Problem requirements
Return, verbatim and in full, the records that follow, but not their pictures.

Source data
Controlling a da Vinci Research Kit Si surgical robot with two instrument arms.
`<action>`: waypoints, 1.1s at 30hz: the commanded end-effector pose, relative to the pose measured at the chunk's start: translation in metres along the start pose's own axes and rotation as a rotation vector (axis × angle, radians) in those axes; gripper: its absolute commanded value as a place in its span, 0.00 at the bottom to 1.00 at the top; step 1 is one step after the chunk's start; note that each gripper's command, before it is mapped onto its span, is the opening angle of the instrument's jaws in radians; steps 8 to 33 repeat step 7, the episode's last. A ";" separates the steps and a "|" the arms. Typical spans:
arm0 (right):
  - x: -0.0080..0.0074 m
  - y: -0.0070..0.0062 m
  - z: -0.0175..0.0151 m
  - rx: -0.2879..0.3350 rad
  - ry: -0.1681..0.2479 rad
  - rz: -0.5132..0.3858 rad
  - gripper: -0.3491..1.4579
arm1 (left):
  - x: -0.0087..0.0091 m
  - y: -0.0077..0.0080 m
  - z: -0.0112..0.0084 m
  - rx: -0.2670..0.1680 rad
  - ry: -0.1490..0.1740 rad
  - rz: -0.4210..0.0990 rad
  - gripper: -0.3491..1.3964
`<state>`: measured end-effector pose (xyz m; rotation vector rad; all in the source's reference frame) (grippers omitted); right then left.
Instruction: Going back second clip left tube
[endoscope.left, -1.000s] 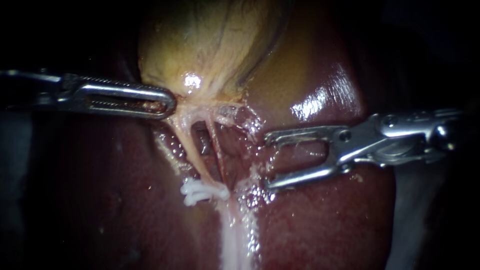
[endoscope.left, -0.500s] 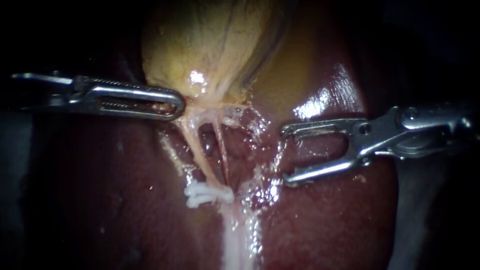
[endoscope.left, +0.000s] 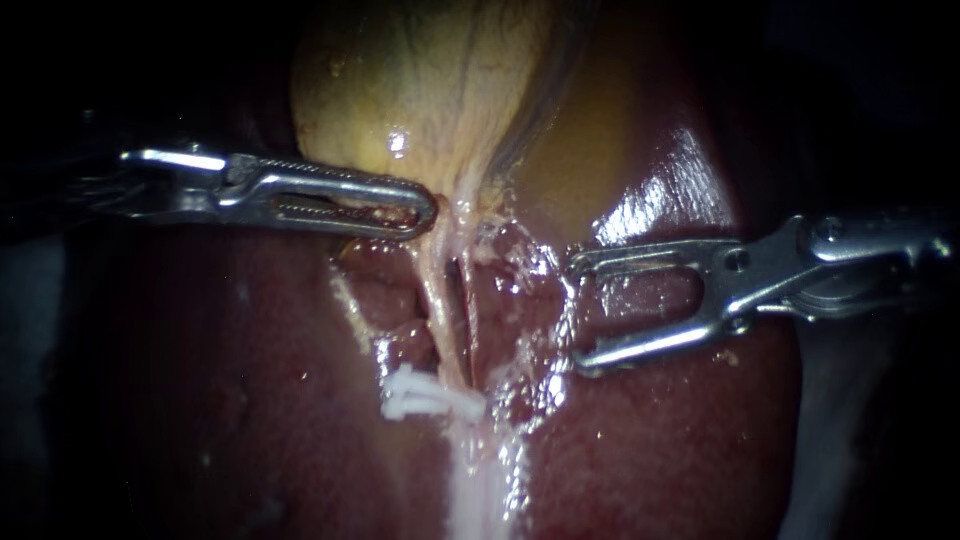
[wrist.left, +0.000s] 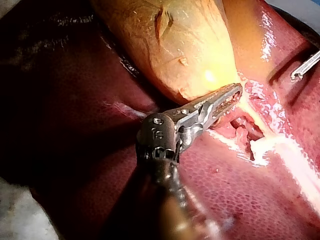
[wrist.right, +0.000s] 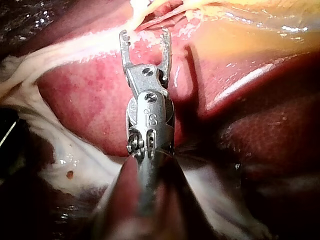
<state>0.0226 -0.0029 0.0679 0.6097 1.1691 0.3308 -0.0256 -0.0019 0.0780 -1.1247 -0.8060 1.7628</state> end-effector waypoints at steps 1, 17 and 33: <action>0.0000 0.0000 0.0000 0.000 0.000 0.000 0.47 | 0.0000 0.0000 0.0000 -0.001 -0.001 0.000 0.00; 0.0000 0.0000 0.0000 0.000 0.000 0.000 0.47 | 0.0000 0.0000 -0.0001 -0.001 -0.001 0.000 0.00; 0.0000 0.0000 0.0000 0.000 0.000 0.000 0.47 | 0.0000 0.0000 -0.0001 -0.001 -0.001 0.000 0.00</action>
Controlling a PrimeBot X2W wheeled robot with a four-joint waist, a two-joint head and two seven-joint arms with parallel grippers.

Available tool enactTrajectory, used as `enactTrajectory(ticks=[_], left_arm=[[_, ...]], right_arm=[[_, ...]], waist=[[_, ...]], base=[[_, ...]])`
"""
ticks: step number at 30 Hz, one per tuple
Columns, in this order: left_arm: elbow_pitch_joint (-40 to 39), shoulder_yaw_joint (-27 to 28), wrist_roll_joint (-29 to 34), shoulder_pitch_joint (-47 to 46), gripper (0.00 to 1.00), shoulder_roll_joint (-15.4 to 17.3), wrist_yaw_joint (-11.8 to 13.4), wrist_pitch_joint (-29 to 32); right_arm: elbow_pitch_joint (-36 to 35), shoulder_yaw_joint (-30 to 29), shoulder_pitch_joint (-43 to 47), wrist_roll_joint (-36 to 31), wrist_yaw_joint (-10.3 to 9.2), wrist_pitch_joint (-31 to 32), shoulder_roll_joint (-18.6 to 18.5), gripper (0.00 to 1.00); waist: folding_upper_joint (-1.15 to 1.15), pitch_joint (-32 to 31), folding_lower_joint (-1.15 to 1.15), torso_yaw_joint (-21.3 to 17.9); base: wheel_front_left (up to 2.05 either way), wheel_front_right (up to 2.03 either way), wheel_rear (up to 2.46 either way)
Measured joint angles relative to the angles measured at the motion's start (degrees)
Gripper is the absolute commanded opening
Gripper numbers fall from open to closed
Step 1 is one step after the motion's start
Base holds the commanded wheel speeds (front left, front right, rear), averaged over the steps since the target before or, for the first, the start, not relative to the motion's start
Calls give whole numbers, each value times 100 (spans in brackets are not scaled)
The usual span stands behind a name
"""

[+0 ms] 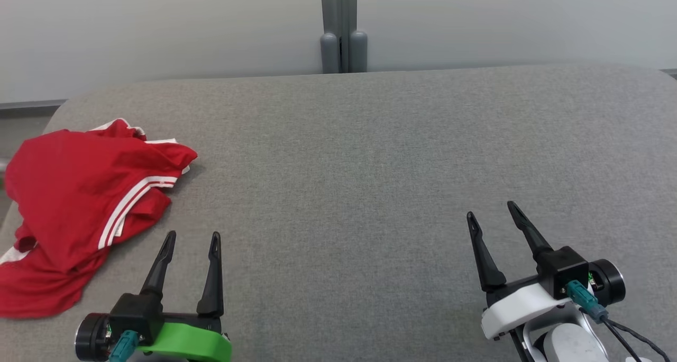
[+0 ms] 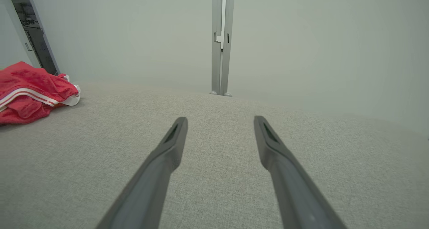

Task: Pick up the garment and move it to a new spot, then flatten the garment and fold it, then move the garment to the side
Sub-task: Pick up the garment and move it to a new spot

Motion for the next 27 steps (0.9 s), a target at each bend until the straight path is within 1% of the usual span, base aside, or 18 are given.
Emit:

Output for this exercise
Controlling a da Vinci Research Kit Si surgical robot with two instrument arms.
`<action>`: waypoints, 1.1s at 30hz: the commanded end-effector pose, relative to the pose measured at the chunk's start: translation in metres along the start pose's own axes and rotation as a rotation vector (axis × angle, radians) in those axes; gripper: its absolute commanded value as a place in its span, 0.00 at the bottom to 1.00 at the top; step 1 is one step after the chunk's start; note that each gripper's command, before it is mapped onto its span, is the opening angle of the instrument's jaws in radians; steps 8 to 33 repeat step 7, the episode's last. A ";" separates the steps and a "|" the arms. Typical spans:
arm0 (right):
  - x: -0.0080..0.0074 m
  - y: -0.0070..0.0062 m
  - z: -0.0175..0.0151 m
  - rx: -0.2879..0.3350 rad
  - ry: -0.1681..0.2479 rad
  - rz: -0.5132..0.3858 rad
  - gripper: -0.3491..1.4579
arm1 (left):
  - x: -0.0087..0.0091 m
  - y: -0.0077..0.0080 m
  - z: -0.0112..0.0084 m
  - rx: -0.2670..0.1680 rad
  - ry: -0.1490..0.1740 rad
  - rz: -0.4210..0.0990 rad
  - gripper: -0.3491..1.3964
`<state>`: measured end-effector pose (xyz m; rotation vector rad; all in the source's reference frame) (grippers omitted); right then left.
Instruction: Going back second clip left tube
[endoscope.left, -1.000s] 
[endoscope.left, -0.500s] 
[endoscope.left, +0.000s] 
[wrist.left, +0.000s] 
[wrist.right, +0.000s] 
<state>0.0226 -0.0029 0.0679 0.6097 1.1691 0.3308 -0.0256 -0.0019 0.0780 -1.1247 -0.8060 1.7628</state> end-effector waypoints at steps 1, 17 and 33: <action>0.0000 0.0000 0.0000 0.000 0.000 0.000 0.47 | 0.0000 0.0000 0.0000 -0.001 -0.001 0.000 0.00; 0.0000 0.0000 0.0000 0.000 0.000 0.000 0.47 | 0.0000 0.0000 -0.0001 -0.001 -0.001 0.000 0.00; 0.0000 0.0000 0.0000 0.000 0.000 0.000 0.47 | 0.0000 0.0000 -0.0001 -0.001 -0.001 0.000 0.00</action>
Controlling a PrimeBot X2W wheeled robot with a four-joint waist, a two-joint head and two seven-joint arms with parallel grippers.

Available tool enactTrajectory, used as `enactTrajectory(ticks=[_], left_arm=[[_, ...]], right_arm=[[_, ...]], waist=[[_, ...]], base=[[_, ...]])`
"""
ticks: step number at 30 Hz, one per tuple
Columns, in this order: left_arm: elbow_pitch_joint (-40 to 39), shoulder_yaw_joint (-27 to 28), wrist_roll_joint (-29 to 34), shoulder_pitch_joint (-47 to 46), gripper (0.00 to 1.00), shoulder_roll_joint (-15.4 to 17.3), wrist_yaw_joint (-11.8 to 13.4), wrist_pitch_joint (-29 to 32); right_arm: elbow_pitch_joint (-36 to 35), shoulder_yaw_joint (-30 to 29), shoulder_pitch_joint (-43 to 47), wrist_roll_joint (-36 to 31), wrist_yaw_joint (-10.3 to 9.2), wrist_pitch_joint (-31 to 32), shoulder_roll_joint (-18.6 to 18.5), gripper (0.00 to 1.00); waist: folding_upper_joint (-1.15 to 1.15), pitch_joint (-32 to 31), folding_lower_joint (-1.15 to 1.15), torso_yaw_joint (-21.3 to 17.9); base: wheel_front_left (up to 2.05 either way), wheel_front_right (up to 2.03 either way), wheel_rear (up to 2.46 either way)
Measured joint angles relative to the angles measured at the motion's start (degrees)
Gripper is the absolute commanded opening
Gripper numbers fall from open to closed
Step 1 is one step after the motion's start
Base holds the commanded wheel speeds (front left, front right, rear), averaged over the steps since the target before or, for the first, the start, not relative to the motion's start
Calls give whole numbers, each value times 100 (spans in brackets are not scaled)
The usual span stands behind a name
"""

[+0 ms] 
[+0 ms] 

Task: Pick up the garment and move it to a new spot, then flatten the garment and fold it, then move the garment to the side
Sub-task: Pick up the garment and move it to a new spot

Motion for the next 27 steps (0.9 s), a target at each bend until the straight path is within 1% of the usual span, base aside, or 18 are given.
Emit:

Output is complete for this exercise.